On Friday 05 August 2005 19:29, John Baldwin wrote:
> On Thursday 04 August 2005 04:53 pm, Hans Petter Selasky wrote:
> > On Thursday 04 August 2005 20:15, John Baldwin wrote:
> > > On Thursday 04 August 2005 12:50 pm, Hans Petter Selasky wrote:
> > > > On Thursday 04 August 2005 15:53, John Baldwin wrote:
> > > > > On Thursday 04 August 2005 07:40 am, Hans Petter Selasky wrote:
> > > > > > On Wednesday 03 August 2005 19:21, John Baldwin wrote:
> > > > > > > On Tuesday 02 August 2005 06:23 pm, Hans Petter Selasky wrote:
> > > > > > > > Hi,
> > > > > > > >
> > > > > > > > I am looking for a safe way to access structures that can be
> > > > > > > > freed.

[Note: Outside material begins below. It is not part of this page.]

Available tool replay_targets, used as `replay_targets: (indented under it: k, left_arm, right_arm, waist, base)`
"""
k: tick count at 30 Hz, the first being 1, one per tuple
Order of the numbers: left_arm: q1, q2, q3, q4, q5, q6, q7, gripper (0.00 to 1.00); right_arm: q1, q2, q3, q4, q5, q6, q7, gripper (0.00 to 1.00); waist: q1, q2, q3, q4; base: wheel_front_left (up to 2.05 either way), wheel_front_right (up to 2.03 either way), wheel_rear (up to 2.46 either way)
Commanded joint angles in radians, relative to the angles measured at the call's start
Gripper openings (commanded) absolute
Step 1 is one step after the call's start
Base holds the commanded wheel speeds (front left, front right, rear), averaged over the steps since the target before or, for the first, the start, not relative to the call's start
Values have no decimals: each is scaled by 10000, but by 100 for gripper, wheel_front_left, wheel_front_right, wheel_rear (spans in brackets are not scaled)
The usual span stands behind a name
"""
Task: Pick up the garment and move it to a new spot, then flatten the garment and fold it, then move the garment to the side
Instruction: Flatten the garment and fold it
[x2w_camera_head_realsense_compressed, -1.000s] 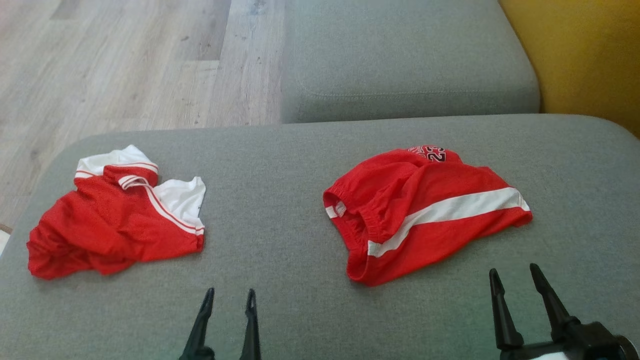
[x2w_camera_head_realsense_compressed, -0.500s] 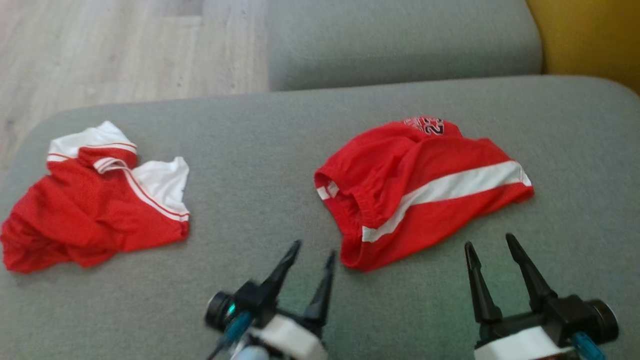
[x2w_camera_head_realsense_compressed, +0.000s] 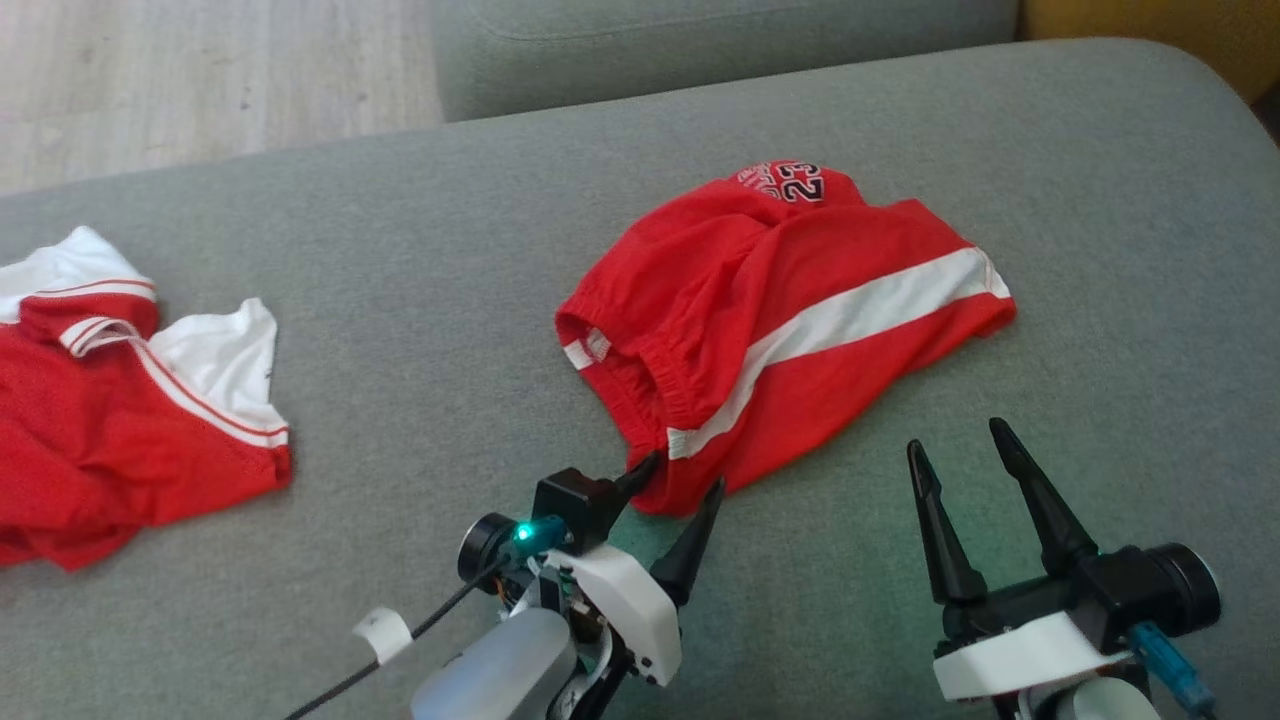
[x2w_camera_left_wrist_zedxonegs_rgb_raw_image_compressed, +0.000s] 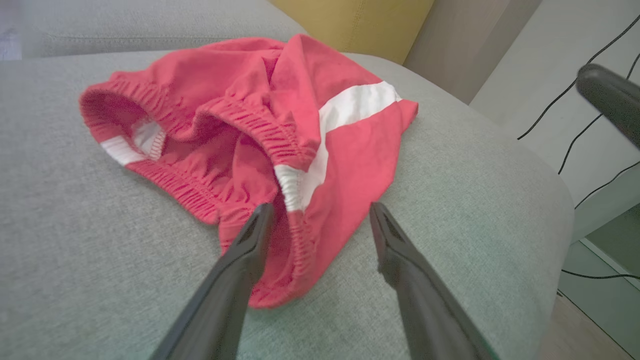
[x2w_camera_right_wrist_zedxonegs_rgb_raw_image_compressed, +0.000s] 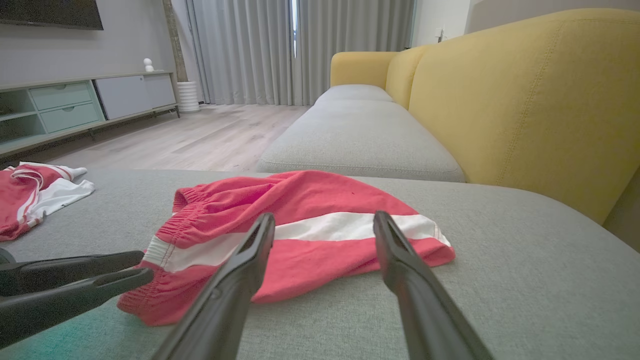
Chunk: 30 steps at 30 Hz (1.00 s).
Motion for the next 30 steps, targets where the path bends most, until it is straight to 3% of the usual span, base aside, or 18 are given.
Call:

The solution I am looking for must not:
> > > > > > > >
> > > > > > > > - hinder scaleability
> > > > > > > > - lead to use of a single lock
> > > > > > > > - lead to lock order reversal
> > > > > >
>
> > This is only going to work if you are detaching. But consider the
> > following:
> >
> >   FOO_LOCK(sc);
> >   callout_stop();
> >   callout_start();
> >   FOO_UNLOCK(sc);
> >
> > Your solution is only spinning halfway around. What I say is that you
> > need some more parameters passed to callbacks, so that one can check if
> > it has been cancelled before proceeding.
>
> Err, there is no callout_start(), but callout_reset() will just reschedule 
> a callout if it's already pending.  The consumer of the callout can
> maintain his own side state that he can check in his callout to handle a
> state change in between scheduling the callout and the callout running.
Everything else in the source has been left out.